Google Compute Engine (GCE)

What is Google Compute Engine?

Google Compute Engine (GCE) is Google Cloud’s Infrastructure-as-a-Service (IaaS) offering for creating and managing the lifecycle of virtual machine (VM) instances.

It provides:

Scalable and flexible compute resources
Persistent storage options
Advanced networking capabilities
Integration with other GCP services

This makes it suitable for workloads such as:

Web and application hosting
Data processing
High-performance computing (HPC)

Pre-requisites

Before creating a VM instance, you need to:

Create a Google Cloud project
Set up billing
Enable the Compute Engine API

Machine families and machine types

Compute Engine offers different machine families depending on the kind of workload you are running.

General purpose

Good price-to-performance balance for common workloads such as:

Web and application servers
Small-to-medium databases
Development and test environments

Examples:

E2
N2
N2D
N1

Memory-optimised

Designed for workloads that need very large amounts of memory, such as:

In-memory databases
In-memory analytics

Examples:

M1
M2

Compute-optimised

Designed for compute-intensive workloads.

Example use case:

Gaming applications

Example:

C2

Reading a machine type

A machine type like e2-standard-2 can be broken down as follows:

e2 → machine type family
standard → type of workload
2 → number of vCPUs

Important

In exam-style questions, pay attention to both the machine family and the workload profile. The service is not just asking for “a VM”, but for the VM that best matches the workload characteristics.

VM networking and IP behaviour

When you stop a VM instance, its external IP address is usually lost unless you explicitly reserve and use a static external IP.
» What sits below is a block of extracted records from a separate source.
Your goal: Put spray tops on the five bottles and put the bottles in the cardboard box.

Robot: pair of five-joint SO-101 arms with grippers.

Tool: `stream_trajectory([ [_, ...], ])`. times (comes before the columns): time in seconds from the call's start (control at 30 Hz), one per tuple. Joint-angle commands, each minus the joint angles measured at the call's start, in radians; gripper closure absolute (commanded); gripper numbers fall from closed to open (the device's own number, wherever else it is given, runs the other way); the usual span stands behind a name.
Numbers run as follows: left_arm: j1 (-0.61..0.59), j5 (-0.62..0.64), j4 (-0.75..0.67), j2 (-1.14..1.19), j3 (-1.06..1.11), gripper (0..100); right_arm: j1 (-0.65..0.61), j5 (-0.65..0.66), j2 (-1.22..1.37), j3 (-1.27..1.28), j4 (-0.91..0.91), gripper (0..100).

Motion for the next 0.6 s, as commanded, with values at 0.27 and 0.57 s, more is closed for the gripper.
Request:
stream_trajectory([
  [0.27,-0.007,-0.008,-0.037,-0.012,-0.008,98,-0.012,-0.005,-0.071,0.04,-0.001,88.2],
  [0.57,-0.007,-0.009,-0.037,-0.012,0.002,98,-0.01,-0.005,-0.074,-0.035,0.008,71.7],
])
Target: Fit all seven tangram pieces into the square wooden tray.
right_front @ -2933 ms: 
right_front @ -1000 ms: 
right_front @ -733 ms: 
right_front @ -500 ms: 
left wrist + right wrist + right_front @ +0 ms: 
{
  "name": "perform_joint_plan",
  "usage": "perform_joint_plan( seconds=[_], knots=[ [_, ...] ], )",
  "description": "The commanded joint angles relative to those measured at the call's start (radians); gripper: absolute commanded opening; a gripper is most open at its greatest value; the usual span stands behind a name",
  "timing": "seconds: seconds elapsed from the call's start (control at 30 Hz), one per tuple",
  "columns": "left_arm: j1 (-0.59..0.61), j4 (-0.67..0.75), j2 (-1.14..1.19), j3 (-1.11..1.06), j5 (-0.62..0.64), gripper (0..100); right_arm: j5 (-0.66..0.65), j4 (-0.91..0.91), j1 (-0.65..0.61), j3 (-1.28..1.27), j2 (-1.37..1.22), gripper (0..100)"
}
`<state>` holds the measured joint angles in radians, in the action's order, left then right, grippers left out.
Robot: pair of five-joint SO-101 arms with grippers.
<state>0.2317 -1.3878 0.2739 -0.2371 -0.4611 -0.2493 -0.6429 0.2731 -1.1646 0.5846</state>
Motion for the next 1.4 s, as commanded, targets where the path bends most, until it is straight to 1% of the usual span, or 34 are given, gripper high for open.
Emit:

Before (with the instance running): external-ip-before

After (with the instance stopped): external-ip-after

Static external IPs

A static external IP:

Can be retained across instance stops and restarts
Can be detached and reattached when needed
Incurs charges when it is not in use

An instance still retains its static external IP even when stopped: static-ip

A common misconception is that a static IP cannot be switched to another VM in the same project. That is not true.

Important

A stopped VM DOES NOT continue billing for compute, but you are still billed for any resources that remain attached, such as storage. Static IPs can also incur charges when left unused.

Reducing VM setup effort

If you find yourself repeatedly creating similar VMs, there are a few ways to reduce manual setup.

Startup scripts

Startup scripts are useful for bootstrapping a VM when it launches, for example:

Installing packages
Applying OS patches
Setting up an HTTP server
Running initial configuration steps

This is flexible, but it increases boot time because setup happens during instance startup.

startup-scripts

Instance templates

Instance templates let you define a reusable configuration for creating VM instances and Managed Instance Groups (MIGs).
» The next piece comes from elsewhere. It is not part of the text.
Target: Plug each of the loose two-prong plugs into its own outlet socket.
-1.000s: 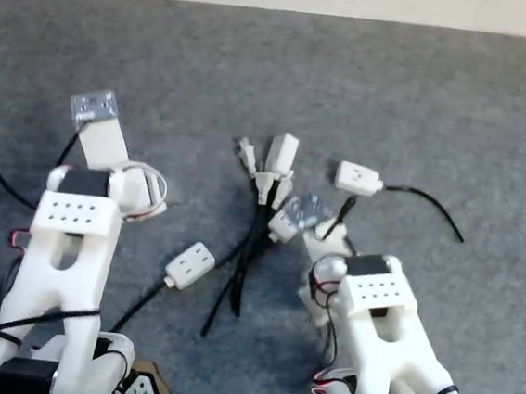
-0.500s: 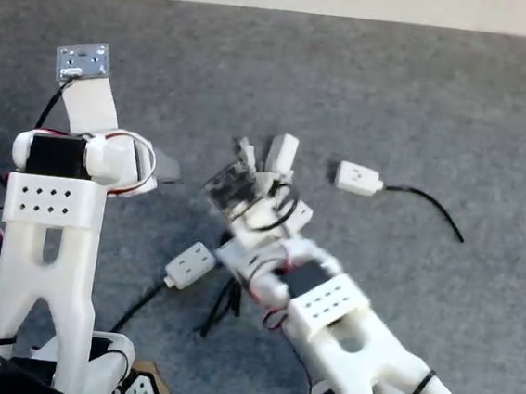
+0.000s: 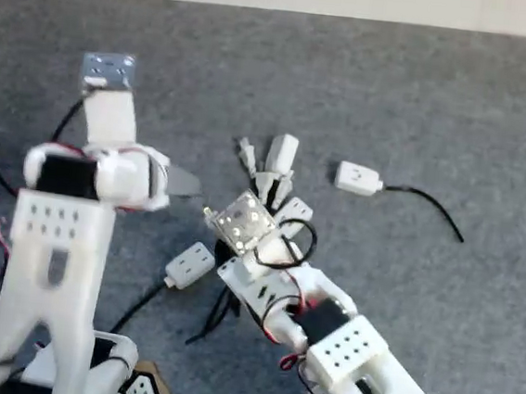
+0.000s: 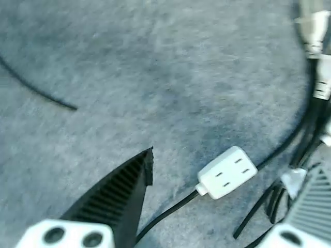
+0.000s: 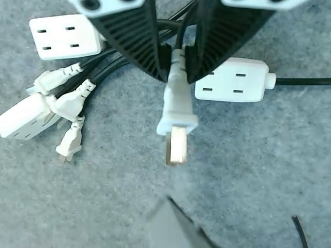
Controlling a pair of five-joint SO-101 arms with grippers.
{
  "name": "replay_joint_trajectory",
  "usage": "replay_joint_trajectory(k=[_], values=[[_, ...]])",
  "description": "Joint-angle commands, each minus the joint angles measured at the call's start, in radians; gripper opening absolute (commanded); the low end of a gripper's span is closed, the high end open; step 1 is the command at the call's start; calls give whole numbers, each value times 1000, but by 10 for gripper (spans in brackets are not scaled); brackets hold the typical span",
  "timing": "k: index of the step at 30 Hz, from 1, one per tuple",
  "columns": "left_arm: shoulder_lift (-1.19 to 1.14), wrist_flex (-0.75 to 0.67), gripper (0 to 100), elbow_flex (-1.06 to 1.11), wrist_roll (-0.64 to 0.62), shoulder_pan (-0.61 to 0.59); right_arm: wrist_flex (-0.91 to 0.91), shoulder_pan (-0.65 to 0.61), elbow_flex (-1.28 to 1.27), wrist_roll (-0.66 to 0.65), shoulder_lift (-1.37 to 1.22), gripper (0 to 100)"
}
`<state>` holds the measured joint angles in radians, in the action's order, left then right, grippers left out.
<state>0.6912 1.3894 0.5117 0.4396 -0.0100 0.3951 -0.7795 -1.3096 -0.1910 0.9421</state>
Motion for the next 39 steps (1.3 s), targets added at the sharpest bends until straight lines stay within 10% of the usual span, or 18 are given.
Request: replay_joint_trajectory(k=[1,18,39], values=[[239,-129,426,219,2,65,2,-7,-1,9,45,5],[616,-446,425,860,-34,61,331,-64,237,41,54,5],[625,-453,425,894,-31,61,558,-62,472,43,42,5]])
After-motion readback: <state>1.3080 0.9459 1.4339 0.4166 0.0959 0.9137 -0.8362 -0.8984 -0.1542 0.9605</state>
They help standardise things like:

Machine type
Boot image
Firewall settings
Metadata
Startup scripts

Instance templates are especially useful when you want to avoid specifying the same VM details over and over again.

instance-template

Important

Instance templates are immutable. If you want to change one, you create a copy and modify the new version instead of updating the original.

Custom images

Custom images help reduce launch time by baking required software and configuration into the image ahead of time.
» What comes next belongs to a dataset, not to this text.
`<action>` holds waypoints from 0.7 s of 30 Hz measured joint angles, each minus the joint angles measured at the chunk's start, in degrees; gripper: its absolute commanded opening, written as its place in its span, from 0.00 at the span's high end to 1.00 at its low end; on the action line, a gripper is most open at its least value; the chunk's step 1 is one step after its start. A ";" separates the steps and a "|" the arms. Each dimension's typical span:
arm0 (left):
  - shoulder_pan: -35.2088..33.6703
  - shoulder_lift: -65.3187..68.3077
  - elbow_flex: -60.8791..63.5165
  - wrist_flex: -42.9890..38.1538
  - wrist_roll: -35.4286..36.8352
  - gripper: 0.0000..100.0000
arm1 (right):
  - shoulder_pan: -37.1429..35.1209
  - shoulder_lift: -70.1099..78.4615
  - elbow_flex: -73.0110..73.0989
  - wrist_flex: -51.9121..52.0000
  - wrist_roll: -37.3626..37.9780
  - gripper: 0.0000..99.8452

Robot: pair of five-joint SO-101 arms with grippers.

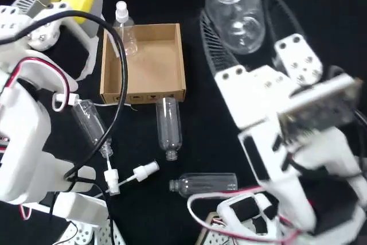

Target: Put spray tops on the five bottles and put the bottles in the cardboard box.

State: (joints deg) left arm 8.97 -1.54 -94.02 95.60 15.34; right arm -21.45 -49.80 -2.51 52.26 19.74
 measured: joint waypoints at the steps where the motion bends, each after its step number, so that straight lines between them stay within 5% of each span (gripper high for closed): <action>1: 0.00 0.00 0.00 -0.18 0.44 0.97 | 0.00 0.00 1.93 -1.49 0.00 0.90; 21: -4.84 -10.46 -0.53 1.23 2.29 0.97 | -10.11 0.97 15.21 -11.16 1.14 0.90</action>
State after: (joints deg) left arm 4.13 -12.00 -94.55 96.84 17.63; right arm -31.56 -48.84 12.70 41.10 20.88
They are useful when you want to:

Avoid repeated installation steps during boot
Launch instances faster
Standardise hardened images for security and compliance

A custom image can be created from:

A VM instance
A persistent disk
A snapshot
Another image
A file in Cloud Storage

Creating a custom image from a disk: creating-custom-image-from-a-disk

Creating an instance template from a custom image: creating-instance-template-from-a-custom-image

Which should you use?

One way to think about it:

Startup script → good for lightweight bootstrapping
Instance template → good for repeatable VM definitions
Custom image → best when you want faster launch time and pre-installed dependencies

Tip

If the main goal is to reduce startup time, a custom hardened image is usually the better choice than repeatedly installing software through startup scripts.

Pricing and discounts

Sustained use discounts

Sustained use discounts are automatically applied when eligible VM instances run for a significant portion of the billing month.

These ONLY apply to instances created by:

Google Compute Engine (GCE)
Google Kubernetes Engine (GKE)

They do not apply to certain machine types, such as:

E2
A2

Committed use discounts (CUDs)

Committed use discounts are meant for workloads with predictable resource usage.

You commit to usage for:

1 year
3 years (usually gives a higher discount rate than 1 year)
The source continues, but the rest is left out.